In [285]:
!pip install graphdatascience



In [286]:
from graphdatascience import GraphDataScience
import pandas as pd
import configparser
from datetime import datetime, timedelta

In [287]:
config = configparser.RawConfigParser()
config.read('aura.ini')
HOST = config['NEO4J']['HOST']
USERNAME = config['NEO4J']['USERNAME']
PASSWORD = config['NEO4J']['PASSWORD']

gds = GraphDataScience(HOST, auth=(USERNAME, PASSWORD), aura_ds=True)

In [288]:
def clear_graph_by_name(g_name):
    if gds.graph.exists(g_name).exists:
        g = gds.graph.get(g_name)
        gds.graph.drop(g)

def clear_all_graphs():
    g_names = gds.graph.list().graphName.tolist()
    for g_name in g_names:
        g = gds.graph.get(g_name)
        gds.graph.drop(g)

In [289]:
gds.run_cypher('CREATE INDEX purchase_date IF NOT EXISTS FOR ()-[r:PURCHASED]-() ON (r.transactionDate)')

In [290]:
max_purchase_date = gds.run_cypher('MATCH(:Customer)-[r:PURCHASED]->() RETURN max(r.transactionDate) AS maxDate')['maxDate'][0]
cutoff_date = datetime(year=max_purchase_date.year, month=max_purchase_date.month, day=max_purchase_date.day) - timedelta(days=7)

In [291]:
gds.run_cypher('''
    MATCH(c:Customer)-[r:PURCHASED]->(a) 
    WHERE r.transactionDate >= date($cutoffDate)
    WITH c, a, r
    CALL {
    WITH c, a, r
        CREATE(c)-[h:RECENTLY_PURCHASED {transactionDate:r.transactionDate, transactionId:r.transactionId}]->(a) 
    }  IN TRANSACTIONS OF 100000 ROWS
    RETURN count(*)
''', params={'cutoffDate':str(cutoff_date)[:10]})

Unnamed: 0,count(*)
0,266364


In [292]:
%%time
gds.run_cypher('''
    MATCH(c:Customer)-[r:PURCHASED]->(a) 
    WHERE r.transactionDate < date($cutoffDate)
    WITH c, a, r
    CALL {
        WITH c, a, r
        CREATE(c)-[h:HISTORICALLY_PURCHASED {transactionDate:r.transactionDate, transactionId:r.transactionId}]->(a)
    }  IN TRANSACTIONS OF 100000 ROWS
    RETURN count(*)
''', params={'cutoffDate':str(cutoff_date)[:10]})
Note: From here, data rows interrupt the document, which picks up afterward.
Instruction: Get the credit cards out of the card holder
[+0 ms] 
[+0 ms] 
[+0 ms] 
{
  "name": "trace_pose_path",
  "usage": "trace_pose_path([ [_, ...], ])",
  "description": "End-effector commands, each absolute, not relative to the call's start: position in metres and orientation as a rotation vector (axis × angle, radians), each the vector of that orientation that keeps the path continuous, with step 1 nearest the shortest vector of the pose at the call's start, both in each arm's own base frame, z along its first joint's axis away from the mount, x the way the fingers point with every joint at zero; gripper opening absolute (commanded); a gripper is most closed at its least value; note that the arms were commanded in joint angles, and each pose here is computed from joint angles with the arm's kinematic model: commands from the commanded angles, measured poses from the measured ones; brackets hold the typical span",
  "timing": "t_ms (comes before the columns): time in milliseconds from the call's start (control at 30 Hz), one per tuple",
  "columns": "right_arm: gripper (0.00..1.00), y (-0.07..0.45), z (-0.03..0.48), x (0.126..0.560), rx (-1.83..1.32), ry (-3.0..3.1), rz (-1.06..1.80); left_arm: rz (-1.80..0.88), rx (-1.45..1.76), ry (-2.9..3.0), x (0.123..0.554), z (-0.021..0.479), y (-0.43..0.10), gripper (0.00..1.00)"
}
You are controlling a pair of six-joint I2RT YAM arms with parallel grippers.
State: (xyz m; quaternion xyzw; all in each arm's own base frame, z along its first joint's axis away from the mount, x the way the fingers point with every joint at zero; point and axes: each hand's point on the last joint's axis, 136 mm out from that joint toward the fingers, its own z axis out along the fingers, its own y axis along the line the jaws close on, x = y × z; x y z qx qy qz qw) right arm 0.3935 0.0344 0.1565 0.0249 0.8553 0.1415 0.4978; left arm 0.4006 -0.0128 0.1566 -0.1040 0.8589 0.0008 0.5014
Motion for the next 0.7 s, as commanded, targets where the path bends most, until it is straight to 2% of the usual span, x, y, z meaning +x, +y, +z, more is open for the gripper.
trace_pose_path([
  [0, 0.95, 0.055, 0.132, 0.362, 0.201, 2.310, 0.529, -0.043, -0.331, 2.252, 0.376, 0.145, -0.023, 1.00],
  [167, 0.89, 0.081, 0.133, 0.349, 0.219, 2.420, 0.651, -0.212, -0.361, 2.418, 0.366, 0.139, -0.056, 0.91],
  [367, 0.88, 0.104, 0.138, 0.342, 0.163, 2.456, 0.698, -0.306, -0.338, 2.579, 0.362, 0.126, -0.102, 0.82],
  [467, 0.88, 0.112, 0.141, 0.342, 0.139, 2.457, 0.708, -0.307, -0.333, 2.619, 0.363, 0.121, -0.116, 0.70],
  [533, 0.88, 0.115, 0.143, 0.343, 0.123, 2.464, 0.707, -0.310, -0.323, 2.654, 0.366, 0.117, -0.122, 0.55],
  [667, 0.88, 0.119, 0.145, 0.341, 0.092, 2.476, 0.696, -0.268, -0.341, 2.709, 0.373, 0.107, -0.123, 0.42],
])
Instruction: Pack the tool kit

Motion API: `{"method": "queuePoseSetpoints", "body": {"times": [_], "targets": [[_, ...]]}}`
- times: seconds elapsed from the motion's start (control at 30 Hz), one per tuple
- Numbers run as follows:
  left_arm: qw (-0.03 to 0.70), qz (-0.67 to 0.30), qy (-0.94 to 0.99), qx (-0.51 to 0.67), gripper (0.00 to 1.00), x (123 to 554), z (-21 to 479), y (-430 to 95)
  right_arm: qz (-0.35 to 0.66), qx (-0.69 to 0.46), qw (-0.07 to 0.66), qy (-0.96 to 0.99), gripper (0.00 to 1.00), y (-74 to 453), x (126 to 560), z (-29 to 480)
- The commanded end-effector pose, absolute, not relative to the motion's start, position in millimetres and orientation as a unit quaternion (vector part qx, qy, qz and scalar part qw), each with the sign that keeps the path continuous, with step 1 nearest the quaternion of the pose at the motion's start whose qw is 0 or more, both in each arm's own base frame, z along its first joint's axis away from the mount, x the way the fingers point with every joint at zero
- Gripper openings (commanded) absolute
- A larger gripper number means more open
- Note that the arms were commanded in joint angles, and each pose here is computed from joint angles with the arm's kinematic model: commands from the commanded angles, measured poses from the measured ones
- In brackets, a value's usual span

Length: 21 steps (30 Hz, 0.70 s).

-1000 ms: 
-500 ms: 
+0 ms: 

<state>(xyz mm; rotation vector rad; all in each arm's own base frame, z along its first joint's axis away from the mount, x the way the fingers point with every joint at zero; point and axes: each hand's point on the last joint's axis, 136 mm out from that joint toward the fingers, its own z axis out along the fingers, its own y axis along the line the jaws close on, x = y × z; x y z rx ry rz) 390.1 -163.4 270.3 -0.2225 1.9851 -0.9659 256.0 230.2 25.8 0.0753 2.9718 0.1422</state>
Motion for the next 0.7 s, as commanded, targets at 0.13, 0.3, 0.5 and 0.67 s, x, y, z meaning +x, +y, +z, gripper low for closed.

CPU times: user 47.6 ms, sys: 19.4 ms, total: 67 ms
Wall time: 19min 15s


Unnamed: 0,count(*)
0,31521960


In [293]:
g, _ = gds.graph.project('proj',['Customer', 'Article', 'Product'],{
    'HISTORICALLY_PURCHASED':{'orientation':'UNDIRECTED'},
    'IS_PRODUCT':{'orientation':'UNDIRECTED'},
})

ERROR:neo4j:Failed to write data to connection IPv4Address(('280dbb0d.databases.neo4j.io', 7687)) (IPv4Address(('35.240.86.240', 7687)))
ERROR:neo4j:Failed to write data to connection IPv4Address(('280dbb0d.databases.neo4j.io', 7687)) (IPv4Address(('35.240.86.240', 7687)))
ERROR:neo4j:Failed to write data to connection IPv4Address(('280dbb0d.databases.neo4j.io', 7687)) (IPv4Address(('35.240.86.240', 7687)))
ERROR:neo4j:Failed to write data to connection IPv4Address(('280dbb0d.databases.neo4j.io', 7687)) (IPv4Address(('35.240.86.240', 7687)))
ERROR:neo4j:Failed to write data to connection IPv4Address(('280dbb0d.databases.neo4j.io', 7687)) (IPv4Address(('35.240.86.240', 7687)))
ERROR:neo4j:Failed to write data to connection IPv4Address(('280dbb0d.databases.neo4j.io', 7687)) (IPv4Address(('35.240.86.240', 7687)))


In [294]:
gds.wcc.write(g, writeProperty='histComponent')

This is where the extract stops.